Methodological Limitations of the Selected Studies

Although there are 47 studies related to clinical issues, only 8 (17%) recruited patients [20,22,24,29,45,48,57,61]. Many of the studies (39/47, 83%) only focus on investigation and evaluation, lacking rigorous methods for clinical research, such as RCTs. Furthermore, there is a lack of research end points directly linked to patient outcomes, such as cure rates or improvements in quality of life, making it difficult to find direct evidence of prognosis. Most of the studies (46/68, 68%) rely on subjective methodologies, such as expert ratings, for model evaluation and lack objective criteria and approaches for assessment, leading to unreliable research results. Furthermore, the absence of standardized questioning paradigms has led to instability in LLM responses, posing challenges for reproducibility and limiting the reliability and clinical significance of the study findings.

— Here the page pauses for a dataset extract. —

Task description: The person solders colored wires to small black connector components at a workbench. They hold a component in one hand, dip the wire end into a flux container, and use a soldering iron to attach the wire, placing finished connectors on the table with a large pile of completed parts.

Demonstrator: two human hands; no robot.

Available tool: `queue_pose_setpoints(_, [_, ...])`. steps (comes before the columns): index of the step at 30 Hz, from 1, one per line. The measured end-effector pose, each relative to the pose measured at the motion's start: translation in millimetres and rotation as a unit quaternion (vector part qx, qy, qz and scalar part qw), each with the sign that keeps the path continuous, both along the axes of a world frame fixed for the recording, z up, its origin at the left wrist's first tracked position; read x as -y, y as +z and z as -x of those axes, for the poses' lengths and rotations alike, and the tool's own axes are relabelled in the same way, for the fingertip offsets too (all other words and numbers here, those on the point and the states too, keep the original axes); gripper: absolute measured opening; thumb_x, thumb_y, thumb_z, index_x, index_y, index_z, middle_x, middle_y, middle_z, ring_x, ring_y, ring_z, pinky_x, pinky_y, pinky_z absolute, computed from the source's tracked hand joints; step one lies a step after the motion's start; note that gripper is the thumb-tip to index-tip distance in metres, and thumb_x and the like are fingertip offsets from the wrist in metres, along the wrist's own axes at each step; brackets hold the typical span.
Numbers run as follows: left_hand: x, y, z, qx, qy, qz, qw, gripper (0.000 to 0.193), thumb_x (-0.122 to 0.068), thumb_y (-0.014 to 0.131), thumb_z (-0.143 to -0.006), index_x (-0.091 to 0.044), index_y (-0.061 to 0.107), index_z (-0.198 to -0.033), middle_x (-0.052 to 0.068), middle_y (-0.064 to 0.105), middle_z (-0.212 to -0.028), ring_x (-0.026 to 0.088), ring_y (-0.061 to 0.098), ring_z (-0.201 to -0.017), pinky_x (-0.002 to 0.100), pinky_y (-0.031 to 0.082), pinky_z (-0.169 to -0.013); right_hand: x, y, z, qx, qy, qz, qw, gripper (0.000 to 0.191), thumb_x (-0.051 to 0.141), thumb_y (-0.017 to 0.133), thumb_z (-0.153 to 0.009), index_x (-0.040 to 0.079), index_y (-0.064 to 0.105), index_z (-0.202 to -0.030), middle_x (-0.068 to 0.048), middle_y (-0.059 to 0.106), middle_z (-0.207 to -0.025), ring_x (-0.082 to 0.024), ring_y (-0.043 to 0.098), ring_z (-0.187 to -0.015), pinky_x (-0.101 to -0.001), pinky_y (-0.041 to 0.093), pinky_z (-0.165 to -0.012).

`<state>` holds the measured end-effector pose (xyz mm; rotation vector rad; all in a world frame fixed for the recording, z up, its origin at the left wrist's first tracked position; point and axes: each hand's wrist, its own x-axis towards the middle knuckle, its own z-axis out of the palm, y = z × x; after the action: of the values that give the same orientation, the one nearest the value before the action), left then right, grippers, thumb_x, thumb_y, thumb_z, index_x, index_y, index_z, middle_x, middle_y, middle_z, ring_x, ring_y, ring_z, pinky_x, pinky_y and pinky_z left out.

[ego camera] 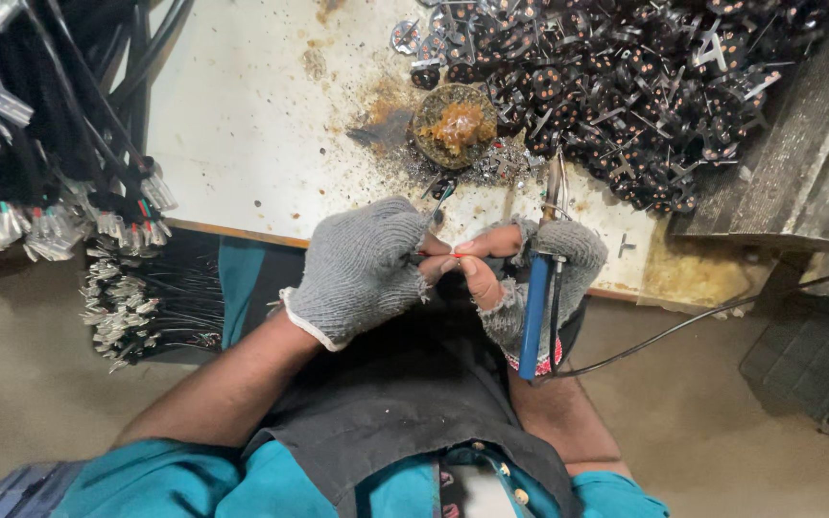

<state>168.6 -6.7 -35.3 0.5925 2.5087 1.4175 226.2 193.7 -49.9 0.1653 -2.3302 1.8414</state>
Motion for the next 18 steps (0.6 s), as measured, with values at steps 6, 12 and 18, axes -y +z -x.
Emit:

Limitations of This Review

This systematic review has several limitations. First, only English-language articles were included, which may have led to the exclusion of relevant studies published in other languages. Second, due to significant heterogeneity in study designs, model tasks, and evaluation parameters among the included studies, we did not perform a comprehensive synthesis of most of the data, nor did we conduct a meta-analysis. Third, our search was restricted to commonly used medical research databases such as PubMed, Embase, and Cochrane Library, potentially overlooking relevant studies from other sources, including conference papers and gray literature. Finally, given the limited availability of rigorous clinical studies, we included a considerable number of subjective surveys. Although our objective was to provide a broad overview of LLM-related information, this may have introduced bias into the findings. These limitations are expected to be addressed as more standardized, high-quality clinical studies become available in future research.

Conclusions

Due to the current limitations of LLMs, they cannot replace orthopedic professionals in the short term. However, using LLMs as copilots could be a potential approach to effectively enhance work efficiency at present. In addition, developing task-specific downstream tools based on LLMs is also a potential solution to improve model performance for further use.

Abbreviations

AI

artificial intelligence

CONSORT-AI

Consolidated Standards of Reporting Trials–Artificial Intelligence

FKGL

Flesch-Kincaid grade level

GPT

generative pretrained transformer

LLM

large language model

NLP

natural language processing

OITE

Orthopaedic Surgery In-Training Examination

PGY

postgraduate year

PLM

pretrained language model

PRISMA

Preferred Reporting Items for Systematic Reviews and Meta-Analyses

RCT

randomized controlled trial

Data Availability

All data generated or analyzed during this study are included in this published paper and its supplementary information files.